> _THE TASK_: Could every line of the data be printed exactly as it reads?

^^^^^^^^^^^^^^^^

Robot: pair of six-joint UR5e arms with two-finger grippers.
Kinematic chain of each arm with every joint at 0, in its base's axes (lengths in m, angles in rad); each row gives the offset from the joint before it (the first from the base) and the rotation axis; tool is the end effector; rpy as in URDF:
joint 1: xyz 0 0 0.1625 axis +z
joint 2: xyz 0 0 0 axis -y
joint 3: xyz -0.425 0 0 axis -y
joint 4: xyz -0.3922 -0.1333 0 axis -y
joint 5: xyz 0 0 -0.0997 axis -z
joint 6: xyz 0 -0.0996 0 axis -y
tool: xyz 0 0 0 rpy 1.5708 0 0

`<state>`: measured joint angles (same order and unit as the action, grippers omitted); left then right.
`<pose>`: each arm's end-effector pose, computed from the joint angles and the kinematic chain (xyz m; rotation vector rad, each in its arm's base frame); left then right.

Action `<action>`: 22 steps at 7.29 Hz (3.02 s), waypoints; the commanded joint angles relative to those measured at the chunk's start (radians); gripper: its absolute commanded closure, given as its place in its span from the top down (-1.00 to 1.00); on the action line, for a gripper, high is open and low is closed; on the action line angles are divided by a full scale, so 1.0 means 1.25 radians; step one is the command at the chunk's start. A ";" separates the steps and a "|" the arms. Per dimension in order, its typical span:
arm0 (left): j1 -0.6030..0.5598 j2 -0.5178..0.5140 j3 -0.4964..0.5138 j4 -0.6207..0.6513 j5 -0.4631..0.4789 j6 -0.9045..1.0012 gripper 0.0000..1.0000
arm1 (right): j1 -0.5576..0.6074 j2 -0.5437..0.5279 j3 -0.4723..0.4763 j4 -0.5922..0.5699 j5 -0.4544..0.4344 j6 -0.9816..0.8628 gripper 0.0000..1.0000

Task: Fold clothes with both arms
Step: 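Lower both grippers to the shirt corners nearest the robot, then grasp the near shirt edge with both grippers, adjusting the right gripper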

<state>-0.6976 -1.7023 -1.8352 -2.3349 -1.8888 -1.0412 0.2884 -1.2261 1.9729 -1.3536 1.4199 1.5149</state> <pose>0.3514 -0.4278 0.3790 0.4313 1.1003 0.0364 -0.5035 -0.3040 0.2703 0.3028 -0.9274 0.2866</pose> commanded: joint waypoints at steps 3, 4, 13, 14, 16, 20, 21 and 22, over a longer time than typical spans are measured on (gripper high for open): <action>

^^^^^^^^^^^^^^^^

> _TASK RESPONSE_:
Robot: pair of six-joint UR5e arms with two-finger grippers.
Kinematic chain of each arm with every joint at 0, in its base's axes (lengths in m, angles in rad); each row gives the offset from the joint before it (the first from the base) and the rotation axis; tool is the end effector; rpy as in URDF:
joint 1: xyz 0 0 0.1625 axis +z
joint 2: xyz 0 0 0 axis -y
joint 3: xyz -0.425 0 0 axis -y
joint 4: xyz -0.3922 -0.1333 0 axis -y
joint 5: xyz 0 0 -0.0997 axis -z
joint 6: xyz 0 -0.0996 0 axis -y
tool: xyz 0 0 0 rpy 1.5708 0 0

`<state>`: measured joint angles (same order and unit as the action, grippers omitted); left then right.
`<pose>`: each arm's end-effector pose, computed from the joint angles and the kinematic chain (xyz m; rotation vector rad, each in its arm's base frame); left then right.

Action `<action>`: 22 steps at 7.29 Hz (3.02 s), waypoints; the commanded joint angles relative to those measured at the chunk's start (radians); gripper: its absolute commanded closure, given as its place in its span from the top down (-1.00 to 1.00); on the action line, for a gripper, high is open and low is closed; on the action line angles are divided by a full scale, so 1.0 means 1.25 radians; step one is the command at the chunk's start. A ";" separates the steps and a "|" the arms. Per dimension in order, its typical span:
arm0 (left): j1 -0.6030..0.5598 j2 -0.5178..0.5140 j3 -0.4964..0.5138 j4 -0.6207..0.6513 j5 -0.4631..0.4789 j6 -0.9045..1.0012 gripper 0.0000..1.0000
arm1 (right): j1 -0.5576..0.6074 j2 -0.5437..0.5279 j3 -0.4723..0.4763 j4 -0.5922..0.5699 j5 -0.4544..0.4344 j6 -0.9816..0.8628 gripper 0.0000..1.0000

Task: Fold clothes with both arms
Step: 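Lower both grippers to the shirt corners nearest the robot, then grasp the near shirt edge with both grippers, adjusting the right gripper
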
<state>-0.6976 -1.7023 -1.8352 -2.3349 -1.8888 -1.0412 0.2884 -1.2261 1.9729 -1.3536 1.4199 1.5149</state> <pose>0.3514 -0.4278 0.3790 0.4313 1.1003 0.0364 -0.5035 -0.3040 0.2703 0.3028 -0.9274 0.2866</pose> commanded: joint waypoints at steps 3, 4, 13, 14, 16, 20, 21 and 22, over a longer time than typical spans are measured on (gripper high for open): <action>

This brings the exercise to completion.